M.G. described the feeling of defendant’s hands on his waist “Like I wouldn’t be able to get out.”
He testified that he did try to get away from defendant but was unable to “Because I was very weak
and he always held on very tight.”
¶ 91 In its findings of defendant’s guilty, the trial court stated that M.G. credibly testified “that
the defendant would place his hands around [M.G.’s] waist and insert his penis into [M.G.’s] anus
and [M.G.] felt he was unable to get out of the defendant’s grasp because he was very weak and
the defendant was holding him very tight.”

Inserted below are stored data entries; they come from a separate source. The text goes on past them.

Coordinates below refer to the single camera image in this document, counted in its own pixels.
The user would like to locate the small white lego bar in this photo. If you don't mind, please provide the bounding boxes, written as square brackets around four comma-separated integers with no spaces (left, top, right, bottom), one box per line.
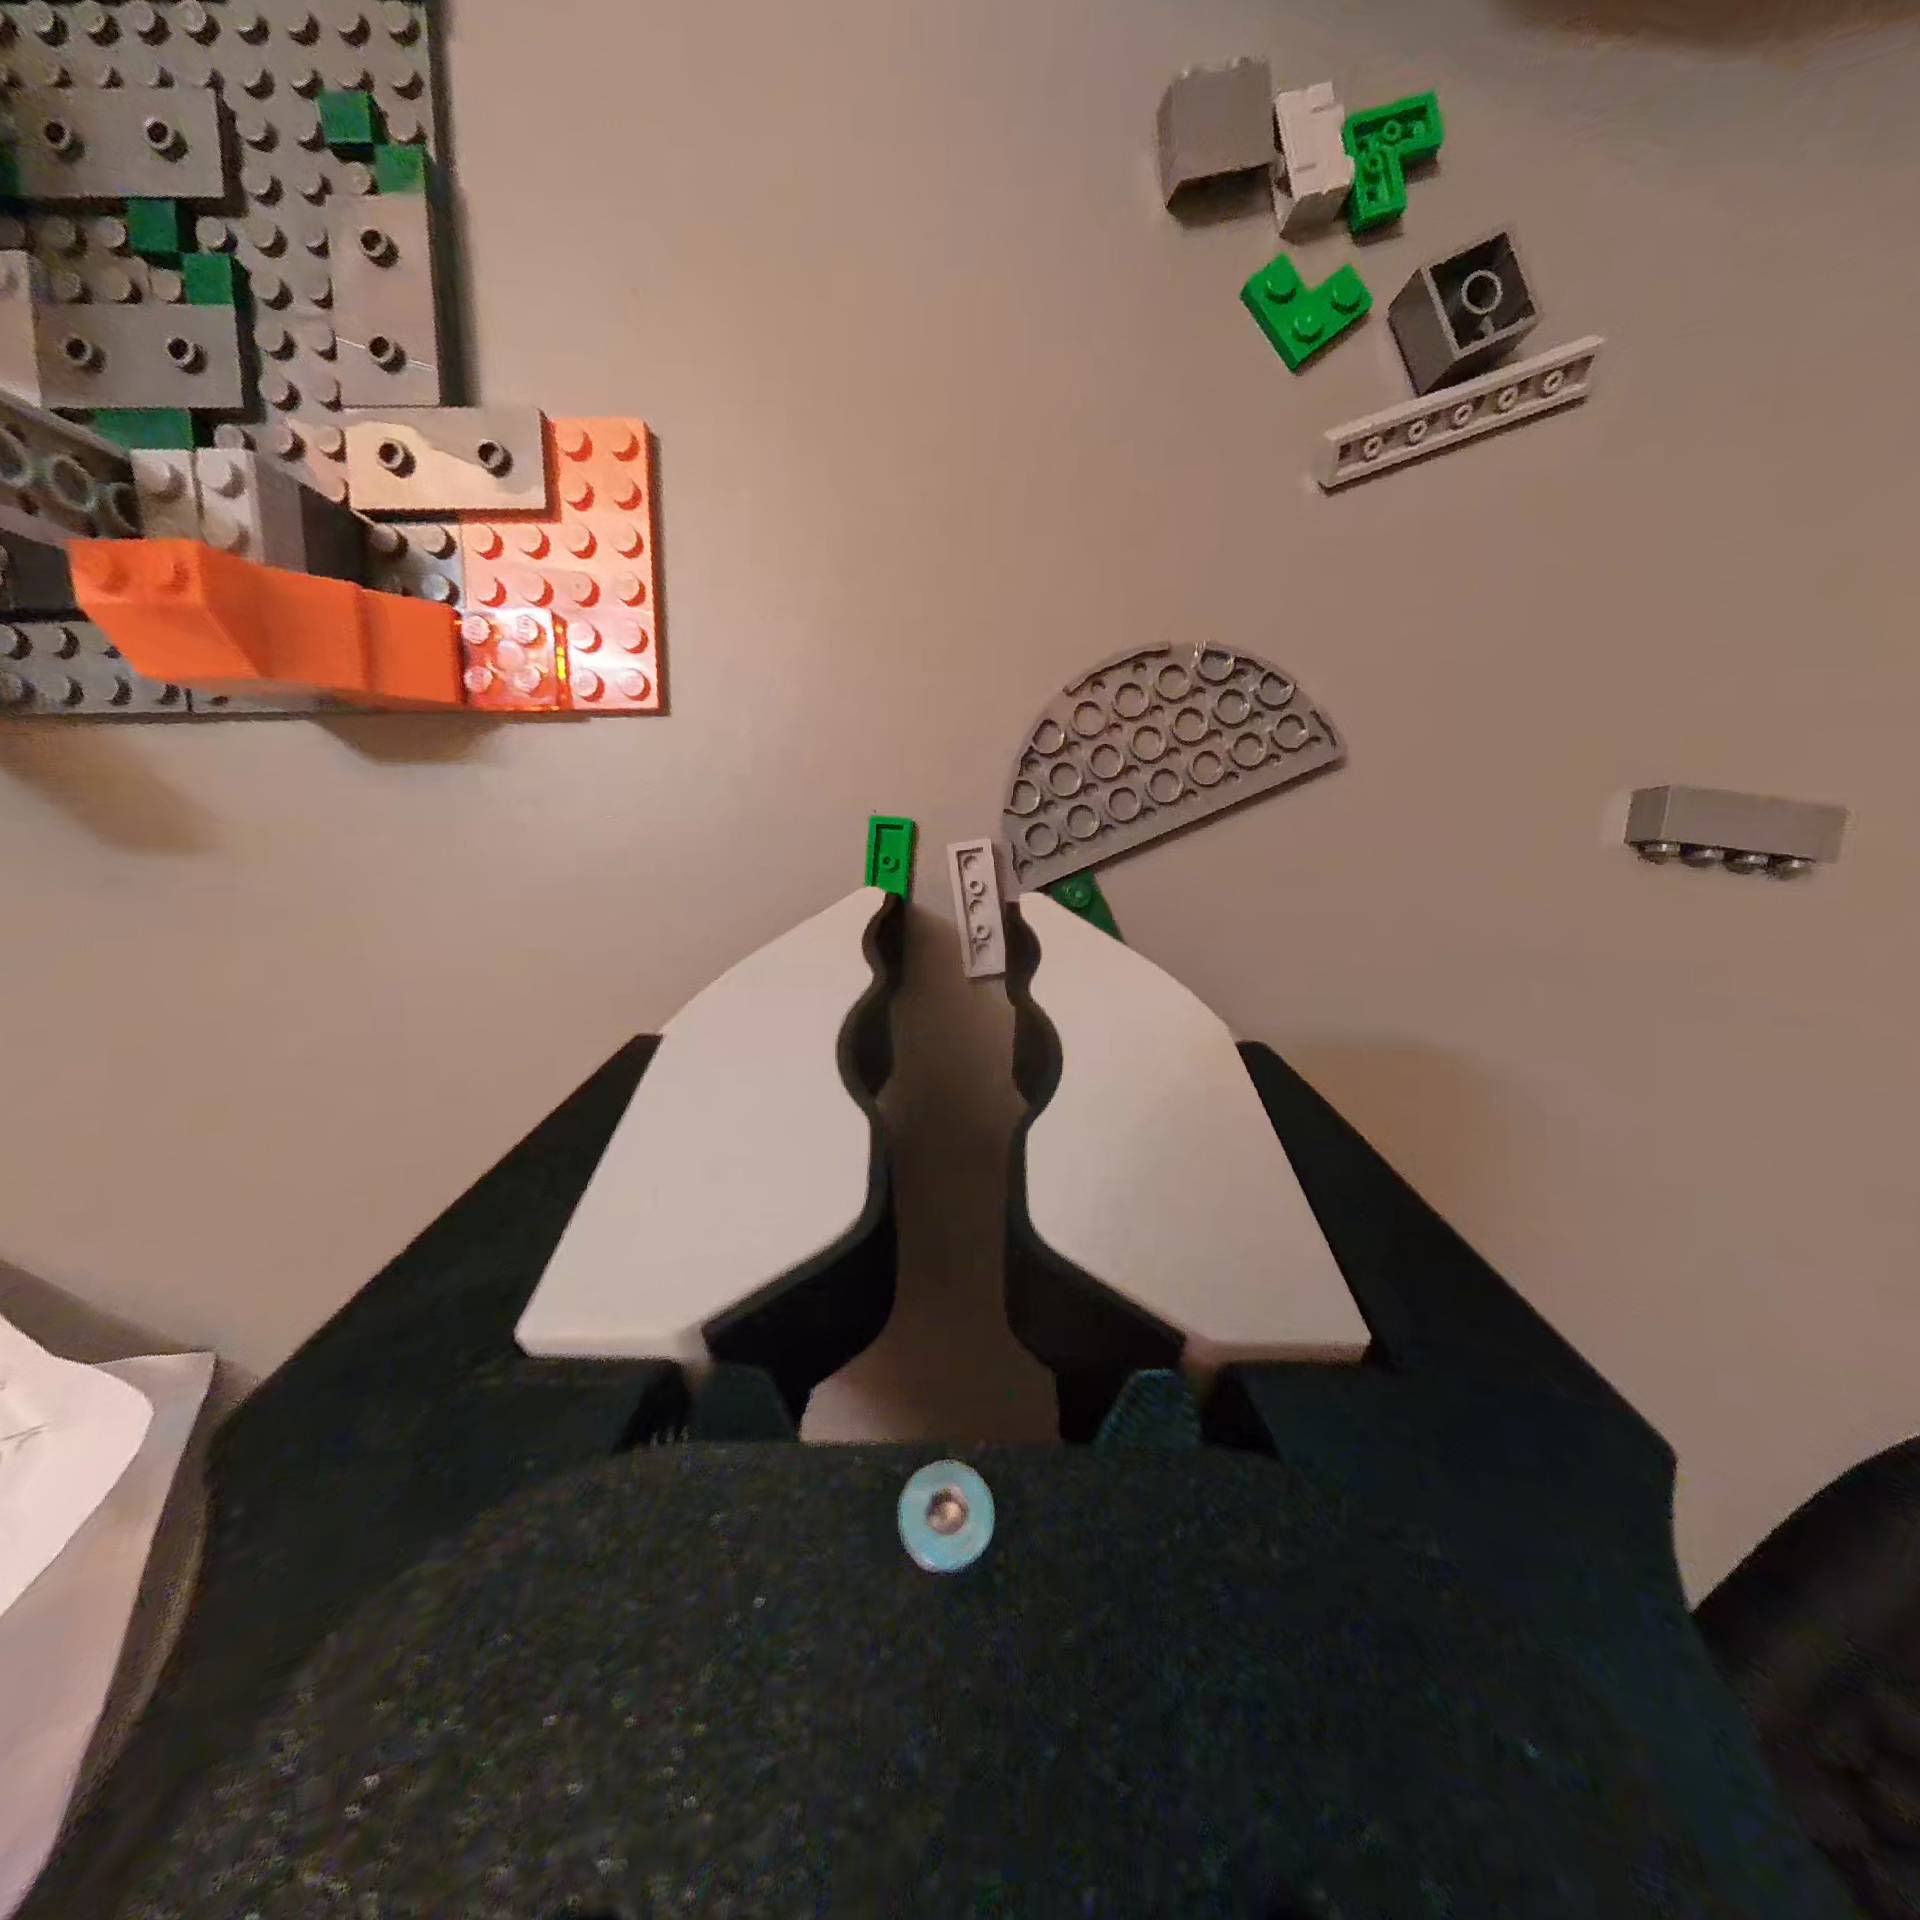
[951,840,1010,984]

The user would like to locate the white printed paper bag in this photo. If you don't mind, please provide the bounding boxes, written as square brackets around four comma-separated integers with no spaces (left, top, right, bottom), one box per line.
[0,1262,216,1920]

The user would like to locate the grey lego baseplate build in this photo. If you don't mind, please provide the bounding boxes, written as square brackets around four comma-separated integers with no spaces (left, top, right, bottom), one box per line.
[0,0,558,722]

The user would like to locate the orange lego slope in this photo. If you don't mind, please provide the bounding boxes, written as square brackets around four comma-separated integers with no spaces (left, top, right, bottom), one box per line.
[65,541,470,713]

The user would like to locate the grey long lego brick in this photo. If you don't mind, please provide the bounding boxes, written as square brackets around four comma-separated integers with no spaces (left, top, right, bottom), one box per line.
[1628,785,1847,877]

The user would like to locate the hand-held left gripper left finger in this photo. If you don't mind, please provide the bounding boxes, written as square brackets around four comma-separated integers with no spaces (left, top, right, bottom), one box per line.
[516,886,906,1376]

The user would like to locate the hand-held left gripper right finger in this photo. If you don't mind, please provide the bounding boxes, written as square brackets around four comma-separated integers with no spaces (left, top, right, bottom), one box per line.
[1005,886,1375,1376]

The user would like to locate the orange lego plate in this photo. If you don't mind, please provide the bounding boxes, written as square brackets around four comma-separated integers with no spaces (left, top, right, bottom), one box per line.
[450,420,663,716]

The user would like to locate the dark grey half-round lego plate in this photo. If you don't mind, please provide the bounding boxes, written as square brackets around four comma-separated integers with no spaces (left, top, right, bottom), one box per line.
[999,639,1345,894]

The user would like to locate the green lego corner piece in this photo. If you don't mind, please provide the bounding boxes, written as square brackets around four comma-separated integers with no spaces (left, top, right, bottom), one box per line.
[1244,256,1373,377]

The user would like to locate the small grey lego cube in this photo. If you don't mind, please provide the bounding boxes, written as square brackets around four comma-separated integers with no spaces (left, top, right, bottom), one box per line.
[1270,84,1353,236]

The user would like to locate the light grey holed lego plate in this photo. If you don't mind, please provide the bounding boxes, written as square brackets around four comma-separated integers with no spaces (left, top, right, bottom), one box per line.
[1313,336,1607,490]

¶ 92 Without making an ultimate finding as to the credibility of M.G.’s testimony regarding the
number of sexual acts with defendant in the “new house”, M.G.’s testimony was sufficient for a
finding that defendant used force in penetrating his anus. A rational trier of fact considering M.G.’s
trial testimony could have inferred that defendant used force to continue an act of sexual
penetration using his grip on M.G.’s waist, his superior size and strength, and his bodily inertia to
prevent M.G. from disengaging. See People v. Alexander, 2014 IL App (1st) 112207, ¶ 54 (a
complaining witness’s testimony that defendant used his body weight to continue an act of
penetration thereby preventing her escape was sufficient for a rational trier of fact to conclude that
force was used to complete the sexual assault). Thus, we cannot say that no rational trier of fact
could find that force was used to complete the sexual assault based on M.G.’s testimony.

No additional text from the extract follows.